**PROMPT**
Reproduction of part of the material below, pictures omitted: copy exactly, and only, the lines starting with the one with "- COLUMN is" and going on through the one with "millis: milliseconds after".

**AVAILABLE DATA**
·····

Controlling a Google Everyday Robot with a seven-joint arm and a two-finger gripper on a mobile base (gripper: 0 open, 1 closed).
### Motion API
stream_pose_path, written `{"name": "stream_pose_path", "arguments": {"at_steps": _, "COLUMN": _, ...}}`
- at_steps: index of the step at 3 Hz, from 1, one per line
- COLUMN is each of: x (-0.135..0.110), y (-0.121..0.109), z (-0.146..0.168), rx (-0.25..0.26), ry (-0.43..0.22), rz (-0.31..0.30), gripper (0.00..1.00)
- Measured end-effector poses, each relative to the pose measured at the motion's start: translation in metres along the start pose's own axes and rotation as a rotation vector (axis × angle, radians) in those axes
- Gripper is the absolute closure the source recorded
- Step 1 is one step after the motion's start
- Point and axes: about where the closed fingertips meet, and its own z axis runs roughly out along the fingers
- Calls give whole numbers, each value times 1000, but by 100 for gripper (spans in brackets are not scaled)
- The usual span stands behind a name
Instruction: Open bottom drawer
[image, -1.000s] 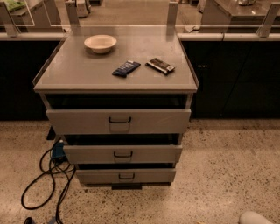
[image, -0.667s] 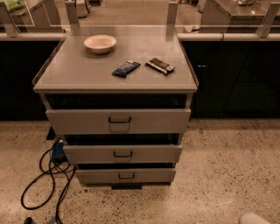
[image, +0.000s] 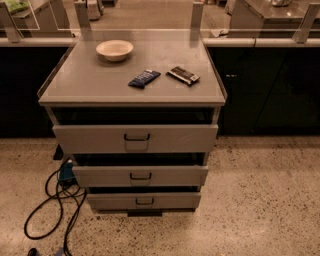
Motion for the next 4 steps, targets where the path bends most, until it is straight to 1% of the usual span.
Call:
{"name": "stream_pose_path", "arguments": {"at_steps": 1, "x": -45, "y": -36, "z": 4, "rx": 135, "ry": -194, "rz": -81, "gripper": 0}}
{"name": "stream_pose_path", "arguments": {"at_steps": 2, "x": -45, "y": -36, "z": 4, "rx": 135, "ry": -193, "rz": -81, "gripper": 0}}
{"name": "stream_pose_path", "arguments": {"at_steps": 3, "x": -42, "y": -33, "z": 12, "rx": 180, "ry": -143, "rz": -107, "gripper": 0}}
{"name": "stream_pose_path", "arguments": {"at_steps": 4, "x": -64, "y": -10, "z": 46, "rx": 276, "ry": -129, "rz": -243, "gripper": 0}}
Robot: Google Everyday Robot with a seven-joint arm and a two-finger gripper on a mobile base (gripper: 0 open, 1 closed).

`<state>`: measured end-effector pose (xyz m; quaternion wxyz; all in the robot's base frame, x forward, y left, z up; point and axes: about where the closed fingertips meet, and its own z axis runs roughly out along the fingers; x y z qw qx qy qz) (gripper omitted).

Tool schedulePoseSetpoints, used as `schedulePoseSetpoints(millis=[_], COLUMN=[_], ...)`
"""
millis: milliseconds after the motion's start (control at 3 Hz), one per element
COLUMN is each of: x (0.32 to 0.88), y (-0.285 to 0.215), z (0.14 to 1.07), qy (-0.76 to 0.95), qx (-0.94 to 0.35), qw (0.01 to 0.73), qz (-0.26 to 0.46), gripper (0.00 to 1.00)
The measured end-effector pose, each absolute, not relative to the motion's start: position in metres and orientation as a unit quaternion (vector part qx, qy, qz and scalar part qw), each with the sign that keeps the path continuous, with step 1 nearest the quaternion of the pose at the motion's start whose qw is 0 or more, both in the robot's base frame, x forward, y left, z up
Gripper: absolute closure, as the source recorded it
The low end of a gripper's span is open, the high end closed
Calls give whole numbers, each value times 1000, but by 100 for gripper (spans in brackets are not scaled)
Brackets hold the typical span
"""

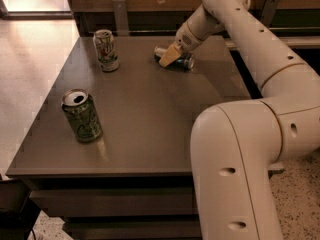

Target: Knock redbull can over

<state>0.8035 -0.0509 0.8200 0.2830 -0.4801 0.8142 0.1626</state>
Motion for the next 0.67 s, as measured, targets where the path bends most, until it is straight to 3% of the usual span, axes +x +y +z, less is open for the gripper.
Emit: schedulePoseSetpoints(millis=[333,667], x=[804,804], y=[-48,-48], z=[816,816], qy=[814,814], qx=[-481,-481], qw=[281,280], qz=[164,164], gripper=[0,0])
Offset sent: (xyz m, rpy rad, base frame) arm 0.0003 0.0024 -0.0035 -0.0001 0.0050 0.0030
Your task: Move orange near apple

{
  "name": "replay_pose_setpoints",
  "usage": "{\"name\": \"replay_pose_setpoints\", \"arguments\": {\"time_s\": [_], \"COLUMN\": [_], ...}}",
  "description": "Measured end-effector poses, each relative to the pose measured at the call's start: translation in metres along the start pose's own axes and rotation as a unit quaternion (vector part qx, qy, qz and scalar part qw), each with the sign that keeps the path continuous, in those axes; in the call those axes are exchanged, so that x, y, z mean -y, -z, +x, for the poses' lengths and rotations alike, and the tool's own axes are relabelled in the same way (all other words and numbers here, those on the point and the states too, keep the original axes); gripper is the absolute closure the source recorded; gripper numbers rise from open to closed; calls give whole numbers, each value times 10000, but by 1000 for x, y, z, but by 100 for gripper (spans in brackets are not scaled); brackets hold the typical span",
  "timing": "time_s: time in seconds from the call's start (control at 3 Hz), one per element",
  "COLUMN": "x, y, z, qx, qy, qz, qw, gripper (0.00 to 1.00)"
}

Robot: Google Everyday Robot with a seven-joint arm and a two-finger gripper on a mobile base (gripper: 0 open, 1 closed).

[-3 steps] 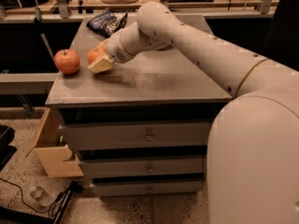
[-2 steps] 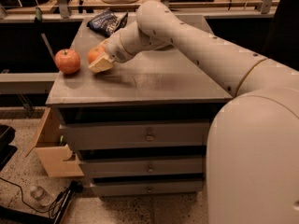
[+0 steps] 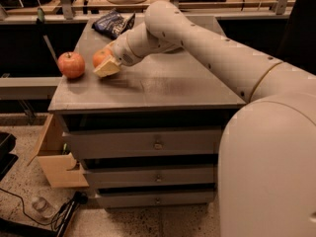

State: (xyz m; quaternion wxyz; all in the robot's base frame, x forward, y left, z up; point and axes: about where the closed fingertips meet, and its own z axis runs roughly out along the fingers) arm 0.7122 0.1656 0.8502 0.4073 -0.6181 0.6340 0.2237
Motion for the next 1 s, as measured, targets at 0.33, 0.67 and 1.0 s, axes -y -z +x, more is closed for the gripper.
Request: {"name": "replay_pose_setpoints", "arguments": {"time_s": [0.33, 0.67, 1.0], "x": [0, -2, -2], "y": [-1, -3, -3], "z": [0, 0, 0], "qx": [0, 0, 0], "qy": [0, 1, 1], "qz": [-7, -28, -28], "qw": [10000, 10000, 10000], "gripper": [11, 0, 0]}}
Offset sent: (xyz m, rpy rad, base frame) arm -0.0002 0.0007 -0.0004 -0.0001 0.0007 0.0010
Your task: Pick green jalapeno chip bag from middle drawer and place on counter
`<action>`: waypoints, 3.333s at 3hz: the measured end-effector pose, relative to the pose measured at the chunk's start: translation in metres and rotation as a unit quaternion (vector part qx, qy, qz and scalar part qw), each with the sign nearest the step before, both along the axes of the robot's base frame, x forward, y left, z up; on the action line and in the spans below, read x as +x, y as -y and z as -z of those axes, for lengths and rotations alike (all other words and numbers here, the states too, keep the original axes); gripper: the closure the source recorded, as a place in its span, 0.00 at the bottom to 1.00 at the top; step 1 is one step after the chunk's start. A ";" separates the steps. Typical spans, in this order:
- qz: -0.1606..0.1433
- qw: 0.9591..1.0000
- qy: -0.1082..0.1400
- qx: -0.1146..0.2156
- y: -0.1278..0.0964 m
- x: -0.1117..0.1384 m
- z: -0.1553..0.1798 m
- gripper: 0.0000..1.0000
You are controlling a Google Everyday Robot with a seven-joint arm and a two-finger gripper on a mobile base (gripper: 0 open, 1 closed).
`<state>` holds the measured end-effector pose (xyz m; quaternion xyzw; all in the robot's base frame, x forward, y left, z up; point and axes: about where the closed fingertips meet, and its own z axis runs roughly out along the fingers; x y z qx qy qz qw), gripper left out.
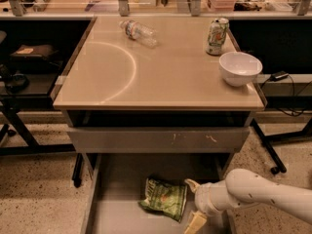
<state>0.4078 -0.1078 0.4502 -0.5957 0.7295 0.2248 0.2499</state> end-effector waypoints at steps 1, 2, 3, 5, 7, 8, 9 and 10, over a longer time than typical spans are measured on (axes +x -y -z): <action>-0.005 0.999 0.006 0.031 -0.023 0.012 0.028 0.00; -0.005 0.999 0.008 0.050 -0.042 0.025 0.048 0.00; 0.001 0.998 0.004 0.060 -0.053 0.036 0.065 0.00; 0.013 1.000 0.011 0.026 -0.058 0.053 0.087 0.00; 0.014 1.000 0.012 0.024 -0.058 0.054 0.088 0.42; 0.014 1.000 0.012 0.024 -0.058 0.054 0.088 0.64; 0.014 1.000 0.011 0.024 -0.058 0.054 0.088 0.89; 0.011 1.000 0.008 0.023 -0.060 0.053 0.088 1.00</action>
Offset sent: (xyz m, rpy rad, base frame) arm 0.0430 0.0656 -0.0721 0.1467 -0.0236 0.0055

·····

**ANSWER TO THIS PROBLEM**
- COLUMN is each of: x (-0.135..0.110), y (-0.121..0.109), z (-0.146..0.168), rx (-0.25..0.26), ry (-0.43..0.22), rz (-0.31..0.30), gripper (0.00..1.00)
- Measured end-effector poses, each relative to the pose measured at the motion's start: translation in metres along the start pose's own axes and rotation as a rotation vector (axis × angle, radians) in those axes
- Gripper is the absolute closure the source recorded
- Step 1 is one step after the motion's start
- Point and axes: about where the closed fingertips meet, and its own z axis runs roughly out along the fingers
- Calls give whole numbers, each value times 1000, but by 100 for gripper (spans in brackets are not scaled)
- The usual span stands behind a name
Instruction: Open bottom drawer
[image, -1.000s] 
[image, -0.667s] 
[image, +0.000s] 
Motion for the next 4 steps, targets where the path bends most, until it is straight to 1% of the usual span.
Call:
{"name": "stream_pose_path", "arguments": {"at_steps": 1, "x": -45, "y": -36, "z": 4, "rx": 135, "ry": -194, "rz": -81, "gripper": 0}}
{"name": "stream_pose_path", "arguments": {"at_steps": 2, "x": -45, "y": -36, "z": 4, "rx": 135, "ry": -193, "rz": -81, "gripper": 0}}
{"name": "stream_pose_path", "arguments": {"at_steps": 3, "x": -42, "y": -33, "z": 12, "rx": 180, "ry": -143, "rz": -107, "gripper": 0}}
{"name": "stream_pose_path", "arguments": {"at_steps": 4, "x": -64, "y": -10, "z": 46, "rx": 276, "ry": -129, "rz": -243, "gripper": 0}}
Robot: Google Everyday Robot with a seven-joint arm and a two-finger gripper on a mobile base (gripper: 0 open, 1 closed).

`<state>`: measured end-effector pose (xyz m; quaternion wxyz; all in the robot's base frame, x forward, y left, z up; point and axes: about where the closed fingertips meet, and its own z axis runs roughly out along the fingers; x y z qw qx qy qz) (gripper omitted).

Tool schedulePoseSetpoints, used as `schedulePoseSetpoints(millis=[_], COLUMN=[_], ...)`
"""
millis: milliseconds after the motion's start (control at 3 Hz), one per element

The requested output has been produced.